First-order v. second-order supplies
27. Where inputs are acquired, imported or brought into a participating province for consumption or use for the purpose of making a particular supply (the first-order supply), and the first-order supply is made for the purpose of making another supply (the secondary supply), it is the tax status of the first-order supply that determines whether the inputs are for consumption or use in a commercial activity.
Direct allocation method
49. The method that allocates inputs directly to activities should yield fair and reasonable results. Specifically, where it is possible to record the actual consumption or use of a particular input in making taxable supplies for consideration and otherwise, this is a reasonable method to apply. Where this is not possible, allocation factors could be applicable under the direct allocation method.

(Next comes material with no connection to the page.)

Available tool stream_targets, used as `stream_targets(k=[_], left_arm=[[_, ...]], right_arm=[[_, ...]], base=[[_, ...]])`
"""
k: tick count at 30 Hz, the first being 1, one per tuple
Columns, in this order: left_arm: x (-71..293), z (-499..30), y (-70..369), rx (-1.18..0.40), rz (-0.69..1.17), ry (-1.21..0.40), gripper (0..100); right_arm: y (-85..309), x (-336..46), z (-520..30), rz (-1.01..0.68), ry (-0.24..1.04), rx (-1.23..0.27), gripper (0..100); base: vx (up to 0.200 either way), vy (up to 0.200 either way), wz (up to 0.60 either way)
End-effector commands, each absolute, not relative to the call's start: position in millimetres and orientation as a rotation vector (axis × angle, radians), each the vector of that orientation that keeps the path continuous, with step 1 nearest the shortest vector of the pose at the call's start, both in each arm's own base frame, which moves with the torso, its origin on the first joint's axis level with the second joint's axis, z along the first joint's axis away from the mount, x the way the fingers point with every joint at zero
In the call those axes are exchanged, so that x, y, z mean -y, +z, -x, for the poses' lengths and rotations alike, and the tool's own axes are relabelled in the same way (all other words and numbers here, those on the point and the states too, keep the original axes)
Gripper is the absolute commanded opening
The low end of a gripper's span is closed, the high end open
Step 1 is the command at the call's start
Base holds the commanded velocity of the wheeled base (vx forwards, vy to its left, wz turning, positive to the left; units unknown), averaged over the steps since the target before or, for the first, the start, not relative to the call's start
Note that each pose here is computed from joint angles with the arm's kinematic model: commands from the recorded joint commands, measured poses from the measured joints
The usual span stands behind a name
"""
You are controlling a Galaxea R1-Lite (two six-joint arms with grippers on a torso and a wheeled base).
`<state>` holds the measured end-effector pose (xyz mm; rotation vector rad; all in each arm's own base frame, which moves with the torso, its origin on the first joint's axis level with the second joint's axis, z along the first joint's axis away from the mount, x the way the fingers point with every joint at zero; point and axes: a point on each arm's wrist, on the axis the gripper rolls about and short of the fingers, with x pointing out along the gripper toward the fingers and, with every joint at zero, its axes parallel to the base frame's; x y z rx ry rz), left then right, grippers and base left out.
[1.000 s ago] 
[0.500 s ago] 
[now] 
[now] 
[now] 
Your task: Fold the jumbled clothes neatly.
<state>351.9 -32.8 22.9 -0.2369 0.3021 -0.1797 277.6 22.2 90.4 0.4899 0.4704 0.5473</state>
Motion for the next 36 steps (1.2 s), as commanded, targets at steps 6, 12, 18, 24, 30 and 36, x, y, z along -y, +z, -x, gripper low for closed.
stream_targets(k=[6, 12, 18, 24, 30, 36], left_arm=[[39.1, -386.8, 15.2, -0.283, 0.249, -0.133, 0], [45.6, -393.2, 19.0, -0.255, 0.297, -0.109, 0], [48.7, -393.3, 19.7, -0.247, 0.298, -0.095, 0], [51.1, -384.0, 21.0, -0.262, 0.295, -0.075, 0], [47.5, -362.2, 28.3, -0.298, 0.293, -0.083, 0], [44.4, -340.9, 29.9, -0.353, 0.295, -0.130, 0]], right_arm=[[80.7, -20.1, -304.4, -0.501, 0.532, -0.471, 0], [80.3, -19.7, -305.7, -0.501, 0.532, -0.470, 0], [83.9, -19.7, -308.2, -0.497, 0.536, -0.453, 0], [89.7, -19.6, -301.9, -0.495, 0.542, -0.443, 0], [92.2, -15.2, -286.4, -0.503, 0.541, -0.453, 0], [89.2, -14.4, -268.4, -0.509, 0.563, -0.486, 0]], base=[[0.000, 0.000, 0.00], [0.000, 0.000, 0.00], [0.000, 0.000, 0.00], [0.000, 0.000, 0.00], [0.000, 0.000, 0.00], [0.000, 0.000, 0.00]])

50. Where an allocation factor is used, it should directly approximate the use of the particular input in making taxable supplies for consideration and otherwise using a systematic approach and an appropriate allocation base. [Then gives example of snow removal costs being allocated between exempt and commercial real estate properties on relative square footage of cleared driveways for each property type].
Input-based method
52. An input-based method may be used to apportion ITCs for those inputs that cannot be allocated… using the direct allocation method. For this method to be considered fair and reasonable by the CRA, property and services that can be attributed using the direct allocation method must represent a significant part of the registrant's overall inputs.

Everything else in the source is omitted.